The task -> Your copy should hold only the lines from the one with "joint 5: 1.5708" to the one with "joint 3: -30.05", both included, each exactly as it stands below, with no pictures.

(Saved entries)
_ _ _ _ _ _ _

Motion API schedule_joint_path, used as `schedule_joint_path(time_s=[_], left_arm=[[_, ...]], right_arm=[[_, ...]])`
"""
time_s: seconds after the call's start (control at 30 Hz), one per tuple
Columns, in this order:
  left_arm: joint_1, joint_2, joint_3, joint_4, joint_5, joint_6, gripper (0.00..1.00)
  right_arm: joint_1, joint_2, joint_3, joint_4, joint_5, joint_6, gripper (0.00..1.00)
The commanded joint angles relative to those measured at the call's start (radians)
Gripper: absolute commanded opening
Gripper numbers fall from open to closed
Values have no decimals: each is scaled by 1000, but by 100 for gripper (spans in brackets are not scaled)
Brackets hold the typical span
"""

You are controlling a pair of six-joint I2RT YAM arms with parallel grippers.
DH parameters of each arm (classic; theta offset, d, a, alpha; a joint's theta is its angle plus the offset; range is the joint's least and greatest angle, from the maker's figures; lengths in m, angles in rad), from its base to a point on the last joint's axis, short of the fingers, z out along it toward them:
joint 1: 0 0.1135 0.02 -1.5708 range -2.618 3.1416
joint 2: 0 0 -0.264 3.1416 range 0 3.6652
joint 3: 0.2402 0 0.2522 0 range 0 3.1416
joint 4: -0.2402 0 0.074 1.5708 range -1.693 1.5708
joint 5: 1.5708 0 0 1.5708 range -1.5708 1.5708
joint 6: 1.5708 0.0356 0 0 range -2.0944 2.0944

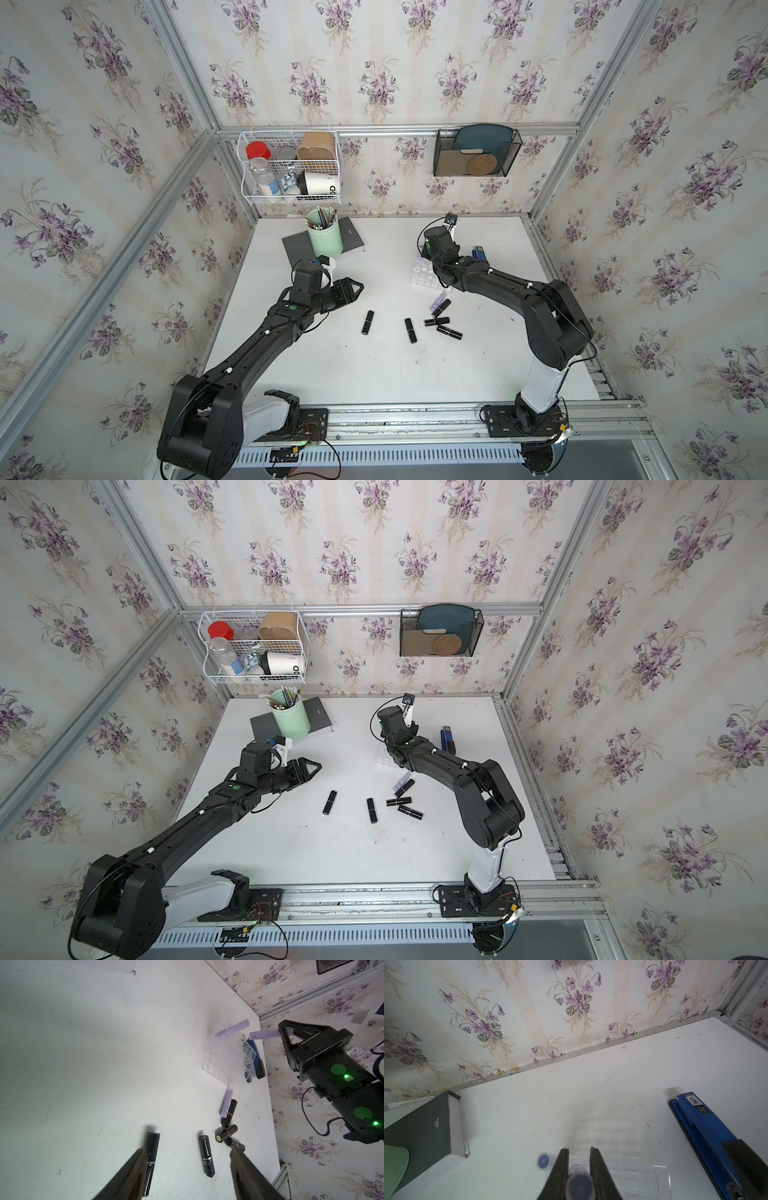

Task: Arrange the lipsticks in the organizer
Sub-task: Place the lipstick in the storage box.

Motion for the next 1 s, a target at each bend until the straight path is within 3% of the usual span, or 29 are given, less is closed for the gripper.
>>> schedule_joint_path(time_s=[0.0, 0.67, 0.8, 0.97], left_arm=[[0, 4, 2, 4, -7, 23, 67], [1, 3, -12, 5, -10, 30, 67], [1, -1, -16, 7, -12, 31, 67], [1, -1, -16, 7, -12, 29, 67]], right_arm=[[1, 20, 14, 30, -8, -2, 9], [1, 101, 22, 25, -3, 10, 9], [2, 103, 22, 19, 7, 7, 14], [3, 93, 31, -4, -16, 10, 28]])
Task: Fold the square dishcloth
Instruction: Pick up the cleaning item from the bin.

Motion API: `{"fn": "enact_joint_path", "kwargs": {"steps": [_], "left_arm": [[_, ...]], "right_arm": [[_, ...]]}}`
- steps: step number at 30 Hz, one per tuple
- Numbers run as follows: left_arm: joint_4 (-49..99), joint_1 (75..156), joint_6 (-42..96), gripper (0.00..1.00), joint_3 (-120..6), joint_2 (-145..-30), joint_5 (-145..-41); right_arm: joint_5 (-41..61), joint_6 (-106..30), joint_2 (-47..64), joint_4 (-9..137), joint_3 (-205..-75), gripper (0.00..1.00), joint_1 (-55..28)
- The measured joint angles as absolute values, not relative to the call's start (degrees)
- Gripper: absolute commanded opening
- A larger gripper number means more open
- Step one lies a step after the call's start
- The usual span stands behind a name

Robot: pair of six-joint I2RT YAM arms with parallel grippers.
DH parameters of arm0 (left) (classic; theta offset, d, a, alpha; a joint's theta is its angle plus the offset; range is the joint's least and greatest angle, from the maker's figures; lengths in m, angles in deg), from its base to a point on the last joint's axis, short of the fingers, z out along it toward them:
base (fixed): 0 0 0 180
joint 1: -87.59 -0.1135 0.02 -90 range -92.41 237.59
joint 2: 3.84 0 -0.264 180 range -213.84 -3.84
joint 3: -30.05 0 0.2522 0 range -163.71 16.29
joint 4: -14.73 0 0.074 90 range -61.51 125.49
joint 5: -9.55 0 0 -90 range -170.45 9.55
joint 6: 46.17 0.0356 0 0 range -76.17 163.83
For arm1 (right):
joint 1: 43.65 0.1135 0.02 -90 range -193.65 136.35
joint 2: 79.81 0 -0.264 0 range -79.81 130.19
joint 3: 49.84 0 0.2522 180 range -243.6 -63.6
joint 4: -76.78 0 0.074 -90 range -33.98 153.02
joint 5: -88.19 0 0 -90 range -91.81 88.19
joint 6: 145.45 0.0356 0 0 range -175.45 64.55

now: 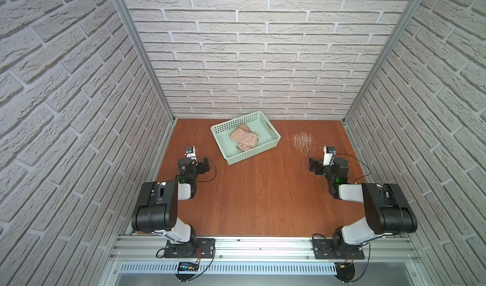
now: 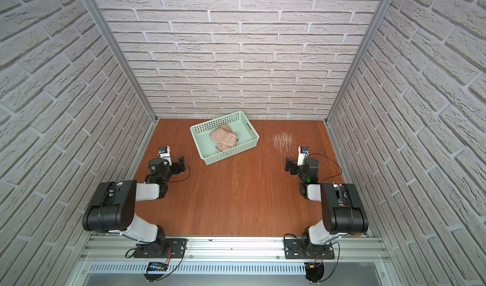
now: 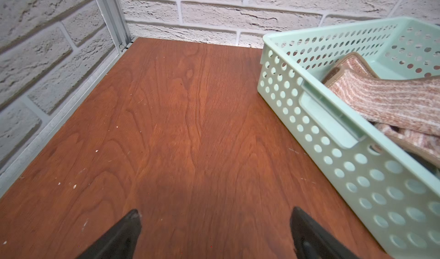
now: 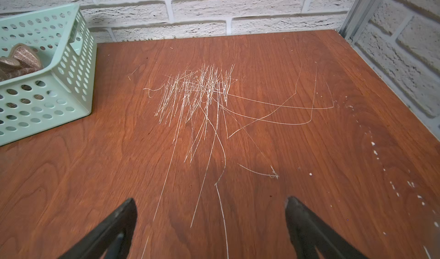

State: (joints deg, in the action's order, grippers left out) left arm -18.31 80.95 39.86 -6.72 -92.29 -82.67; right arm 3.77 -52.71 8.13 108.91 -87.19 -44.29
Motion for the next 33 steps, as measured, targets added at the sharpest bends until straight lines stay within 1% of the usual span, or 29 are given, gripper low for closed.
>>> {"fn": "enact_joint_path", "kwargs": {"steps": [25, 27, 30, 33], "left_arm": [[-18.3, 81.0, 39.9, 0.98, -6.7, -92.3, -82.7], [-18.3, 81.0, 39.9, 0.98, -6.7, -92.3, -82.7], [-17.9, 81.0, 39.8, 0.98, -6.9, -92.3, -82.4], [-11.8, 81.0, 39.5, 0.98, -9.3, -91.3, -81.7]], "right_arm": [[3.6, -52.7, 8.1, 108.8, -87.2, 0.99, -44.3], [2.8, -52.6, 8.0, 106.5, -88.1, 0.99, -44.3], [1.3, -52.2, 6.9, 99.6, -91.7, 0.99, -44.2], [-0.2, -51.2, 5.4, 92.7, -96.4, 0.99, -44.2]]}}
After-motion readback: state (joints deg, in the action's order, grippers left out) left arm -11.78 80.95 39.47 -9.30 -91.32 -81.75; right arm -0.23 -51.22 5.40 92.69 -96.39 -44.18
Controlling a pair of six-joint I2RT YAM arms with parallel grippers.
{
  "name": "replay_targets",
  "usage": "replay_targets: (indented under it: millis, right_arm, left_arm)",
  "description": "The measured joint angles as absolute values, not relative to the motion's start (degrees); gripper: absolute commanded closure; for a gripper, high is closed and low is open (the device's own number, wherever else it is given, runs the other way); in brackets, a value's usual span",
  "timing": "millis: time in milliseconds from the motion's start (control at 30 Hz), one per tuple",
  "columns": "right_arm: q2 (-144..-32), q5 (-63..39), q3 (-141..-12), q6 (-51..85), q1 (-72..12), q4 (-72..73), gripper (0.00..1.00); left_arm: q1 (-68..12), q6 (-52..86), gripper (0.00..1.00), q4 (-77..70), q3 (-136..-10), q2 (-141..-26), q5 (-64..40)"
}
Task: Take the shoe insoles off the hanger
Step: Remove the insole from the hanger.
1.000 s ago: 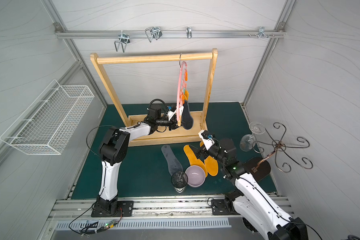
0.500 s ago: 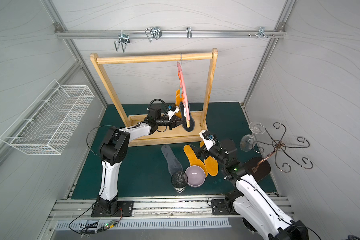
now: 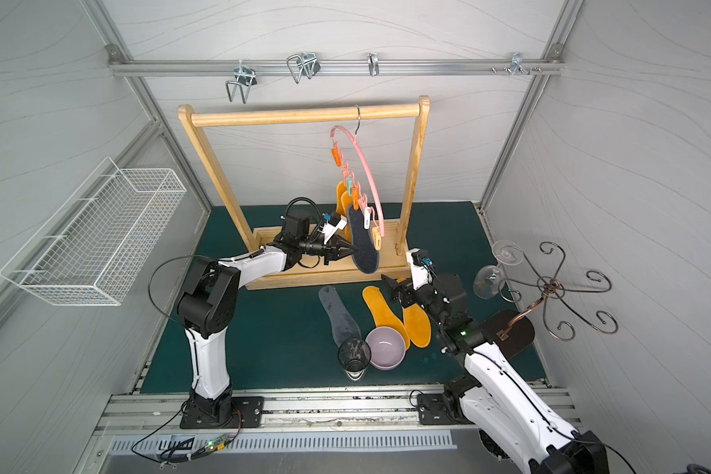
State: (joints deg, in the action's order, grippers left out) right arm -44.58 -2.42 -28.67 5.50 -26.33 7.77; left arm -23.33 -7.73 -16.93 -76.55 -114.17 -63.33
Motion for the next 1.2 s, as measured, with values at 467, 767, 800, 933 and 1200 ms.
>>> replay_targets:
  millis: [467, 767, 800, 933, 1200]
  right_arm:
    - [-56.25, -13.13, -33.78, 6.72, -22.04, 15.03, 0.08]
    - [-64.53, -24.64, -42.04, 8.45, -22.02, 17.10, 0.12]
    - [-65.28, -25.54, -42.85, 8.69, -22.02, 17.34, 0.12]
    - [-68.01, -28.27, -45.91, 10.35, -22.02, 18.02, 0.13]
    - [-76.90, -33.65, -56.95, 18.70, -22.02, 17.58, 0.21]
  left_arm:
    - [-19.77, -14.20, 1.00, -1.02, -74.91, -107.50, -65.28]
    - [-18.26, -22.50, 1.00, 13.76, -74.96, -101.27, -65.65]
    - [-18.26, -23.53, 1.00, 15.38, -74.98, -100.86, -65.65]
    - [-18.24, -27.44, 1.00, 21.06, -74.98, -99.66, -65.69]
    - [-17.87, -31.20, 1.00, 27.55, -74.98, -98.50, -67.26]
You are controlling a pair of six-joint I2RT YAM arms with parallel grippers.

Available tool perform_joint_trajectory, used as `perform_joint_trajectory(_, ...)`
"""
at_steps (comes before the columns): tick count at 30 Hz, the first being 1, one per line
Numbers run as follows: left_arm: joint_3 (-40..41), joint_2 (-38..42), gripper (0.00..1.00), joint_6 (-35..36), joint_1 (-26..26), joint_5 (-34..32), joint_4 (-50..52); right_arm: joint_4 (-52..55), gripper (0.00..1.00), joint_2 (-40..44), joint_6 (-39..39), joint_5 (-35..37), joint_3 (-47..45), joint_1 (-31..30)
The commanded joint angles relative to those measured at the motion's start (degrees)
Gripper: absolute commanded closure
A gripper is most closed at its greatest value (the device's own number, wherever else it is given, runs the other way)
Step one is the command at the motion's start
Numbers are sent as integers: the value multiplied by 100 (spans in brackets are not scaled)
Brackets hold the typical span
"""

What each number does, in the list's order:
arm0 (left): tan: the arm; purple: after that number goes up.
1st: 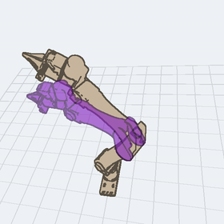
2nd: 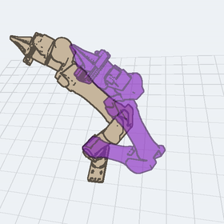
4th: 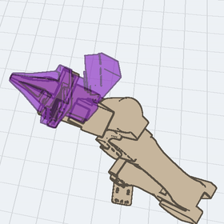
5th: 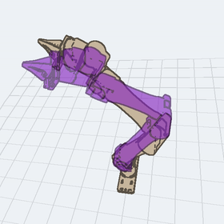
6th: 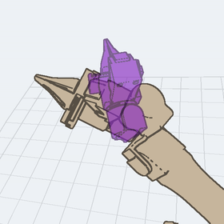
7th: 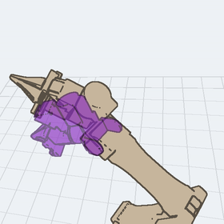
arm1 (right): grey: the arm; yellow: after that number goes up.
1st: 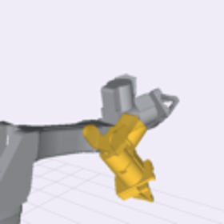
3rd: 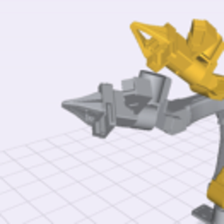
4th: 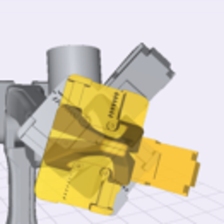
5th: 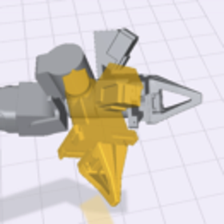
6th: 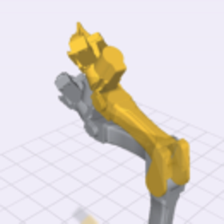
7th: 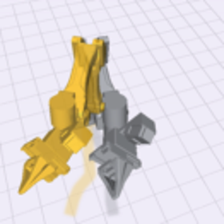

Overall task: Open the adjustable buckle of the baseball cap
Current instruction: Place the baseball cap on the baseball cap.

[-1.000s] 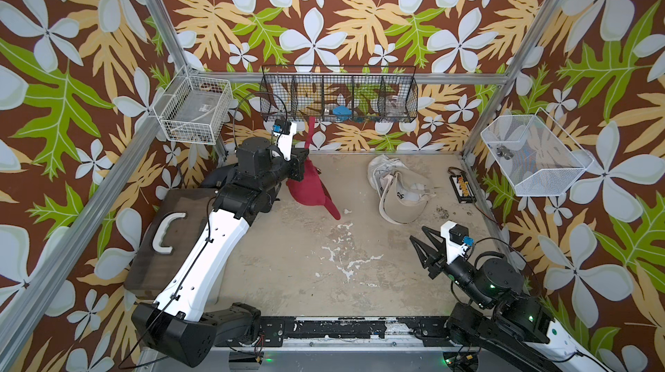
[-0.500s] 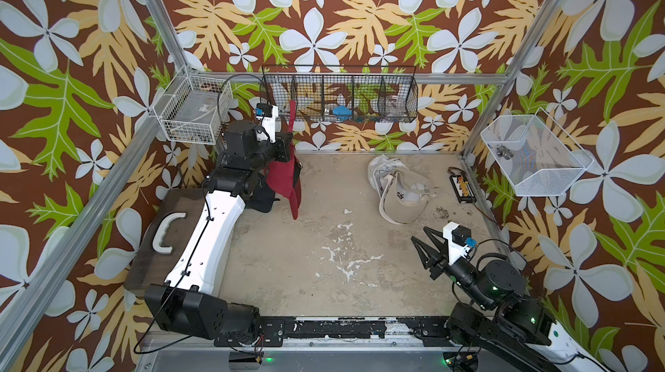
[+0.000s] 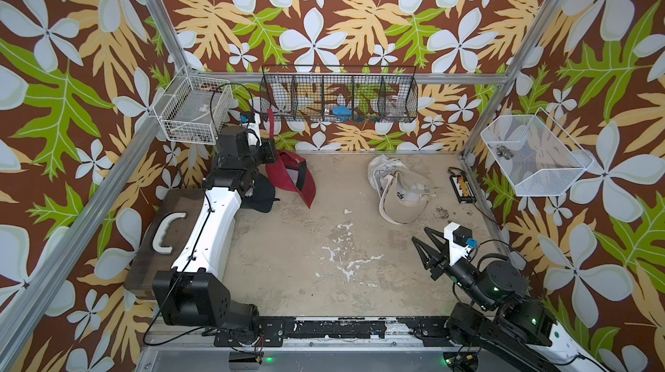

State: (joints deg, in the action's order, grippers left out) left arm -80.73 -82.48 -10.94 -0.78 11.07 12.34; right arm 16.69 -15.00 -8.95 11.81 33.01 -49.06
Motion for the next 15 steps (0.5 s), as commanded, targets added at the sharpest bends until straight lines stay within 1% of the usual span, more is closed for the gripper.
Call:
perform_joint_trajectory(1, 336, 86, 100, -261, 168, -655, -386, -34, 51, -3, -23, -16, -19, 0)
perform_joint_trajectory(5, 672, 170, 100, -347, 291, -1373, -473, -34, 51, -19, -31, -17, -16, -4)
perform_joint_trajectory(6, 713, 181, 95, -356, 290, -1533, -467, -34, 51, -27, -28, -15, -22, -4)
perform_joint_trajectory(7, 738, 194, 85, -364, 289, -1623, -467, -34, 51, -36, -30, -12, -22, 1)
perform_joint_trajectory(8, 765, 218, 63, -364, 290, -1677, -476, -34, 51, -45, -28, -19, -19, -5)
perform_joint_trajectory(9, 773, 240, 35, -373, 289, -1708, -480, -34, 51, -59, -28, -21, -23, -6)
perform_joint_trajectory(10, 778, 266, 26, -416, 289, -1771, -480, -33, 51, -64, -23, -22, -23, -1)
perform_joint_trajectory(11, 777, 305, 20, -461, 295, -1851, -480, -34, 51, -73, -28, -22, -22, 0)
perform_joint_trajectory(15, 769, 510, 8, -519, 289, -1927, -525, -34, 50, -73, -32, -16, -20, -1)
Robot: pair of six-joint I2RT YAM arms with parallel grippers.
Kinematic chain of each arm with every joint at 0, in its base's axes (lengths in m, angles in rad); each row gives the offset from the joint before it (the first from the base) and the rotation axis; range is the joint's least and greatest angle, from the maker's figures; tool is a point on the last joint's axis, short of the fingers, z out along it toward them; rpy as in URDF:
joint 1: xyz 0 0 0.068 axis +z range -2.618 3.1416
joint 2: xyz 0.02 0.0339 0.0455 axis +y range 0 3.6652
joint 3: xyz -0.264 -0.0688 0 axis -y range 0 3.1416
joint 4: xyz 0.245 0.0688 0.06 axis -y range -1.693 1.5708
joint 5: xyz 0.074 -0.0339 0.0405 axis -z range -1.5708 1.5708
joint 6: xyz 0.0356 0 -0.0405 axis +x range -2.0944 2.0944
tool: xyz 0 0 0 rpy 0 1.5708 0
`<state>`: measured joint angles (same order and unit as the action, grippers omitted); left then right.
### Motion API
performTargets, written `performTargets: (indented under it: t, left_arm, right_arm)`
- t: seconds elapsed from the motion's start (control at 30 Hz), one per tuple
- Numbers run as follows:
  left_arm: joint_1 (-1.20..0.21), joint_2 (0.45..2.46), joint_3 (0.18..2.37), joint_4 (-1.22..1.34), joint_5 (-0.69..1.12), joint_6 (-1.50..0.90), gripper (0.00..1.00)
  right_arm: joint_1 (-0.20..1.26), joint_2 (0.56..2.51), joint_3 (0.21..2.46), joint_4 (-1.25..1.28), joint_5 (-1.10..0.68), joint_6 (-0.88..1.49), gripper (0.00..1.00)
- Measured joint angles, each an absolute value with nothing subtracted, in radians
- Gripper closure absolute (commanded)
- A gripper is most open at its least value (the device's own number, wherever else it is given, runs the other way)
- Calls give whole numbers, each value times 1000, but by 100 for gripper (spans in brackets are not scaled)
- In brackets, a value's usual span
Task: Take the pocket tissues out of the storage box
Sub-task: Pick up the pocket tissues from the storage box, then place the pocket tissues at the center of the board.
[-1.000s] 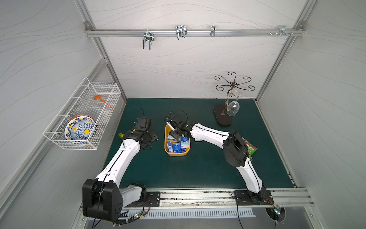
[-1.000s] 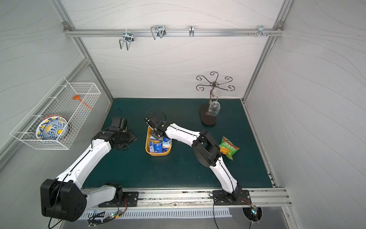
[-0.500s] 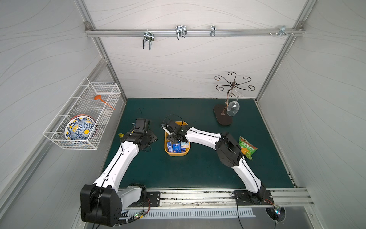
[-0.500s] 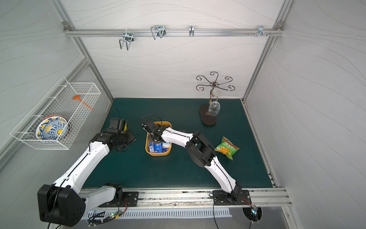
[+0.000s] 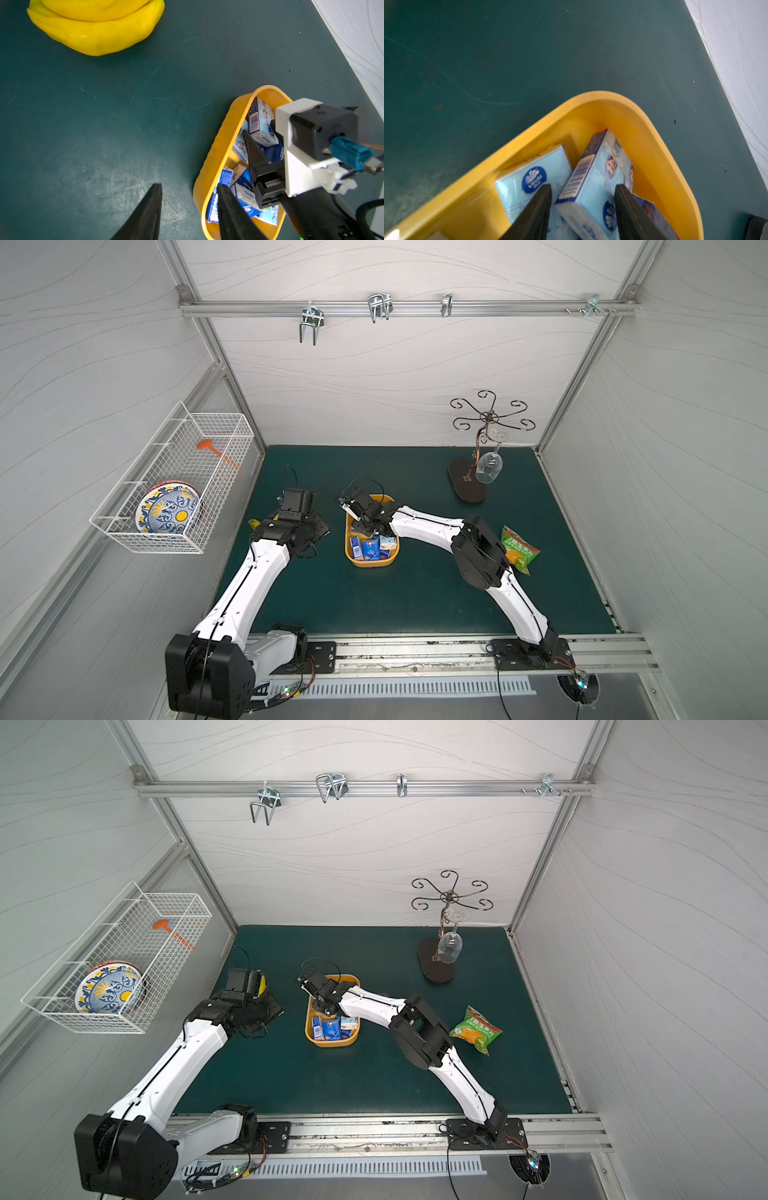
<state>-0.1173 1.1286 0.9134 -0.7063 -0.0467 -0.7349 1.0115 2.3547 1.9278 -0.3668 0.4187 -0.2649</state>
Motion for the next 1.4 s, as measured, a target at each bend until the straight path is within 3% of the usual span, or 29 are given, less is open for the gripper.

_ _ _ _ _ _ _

Expected output ->
joint 5: 1.5708 0 0 1.5708 range -1.5708 1.5708
joint 6: 1.5708 0.0356 0 0 range -2.0944 2.0944


Task: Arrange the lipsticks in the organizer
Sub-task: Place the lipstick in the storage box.

Motion for the next 1 s, a target at each bend until the straight path is within 3% of the usual span, or 29 are given, less is closed for the gripper.
>>> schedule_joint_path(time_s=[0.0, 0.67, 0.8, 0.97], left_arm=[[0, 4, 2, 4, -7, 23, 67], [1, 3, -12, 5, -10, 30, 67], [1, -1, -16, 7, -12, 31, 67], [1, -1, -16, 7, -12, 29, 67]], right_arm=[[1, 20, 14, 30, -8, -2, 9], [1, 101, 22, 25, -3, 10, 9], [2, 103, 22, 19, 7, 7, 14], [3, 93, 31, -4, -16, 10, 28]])
Task: Fold the square dishcloth
Instruction: Pick up the cleaning item from the bin.

Motion API: `{"fn": "enact_joint_path", "kwargs": {"steps": [_], "left_arm": [[_, ...]], "right_arm": [[_, ...]]}}`
- steps: step number at 30 Hz, one per tuple
- Numbers run as follows: left_arm: joint_4 (-49..99), joint_1 (75..156), joint_6 (-42..96), gripper (0.00..1.00), joint_3 (-120..6), joint_2 (-145..-30), joint_5 (-145..-41); right_arm: joint_5 (-41..61), joint_6 (-106..30), joint_2 (-47..64), joint_4 (-9..137), joint_3 (-205..-75), gripper (0.00..1.00), joint_1 (-55..28)
- The measured joint angles as absolute values, not relative to the call's start (degrees)
- Gripper: absolute commanded opening
- A larger gripper number means more open
- Step one lies a step after the call's start
- The usual span stands behind a name

Robot: pair of six-joint I2RT YAM arms with parallel grippers.
DH parameters of arm0 (left) (classic; theta offset, d, a, alpha; a joint's theta is its angle plus the offset; range is the joint's least and greatest angle, from the maker's figures; lengths in m, angles in deg), from its base to a point on the last joint's axis, short of the fingers, z out along it toward them:
base (fixed): 0 0 0 180
joint 1: -87.59 -0.1135 0.02 -90 range -92.41 237.59
joint 2: 3.84 0 -0.264 180 range -213.84 -3.84
joint 3: -30.05 0 0.2522 0 range -163.71 16.29

The output requires no additions.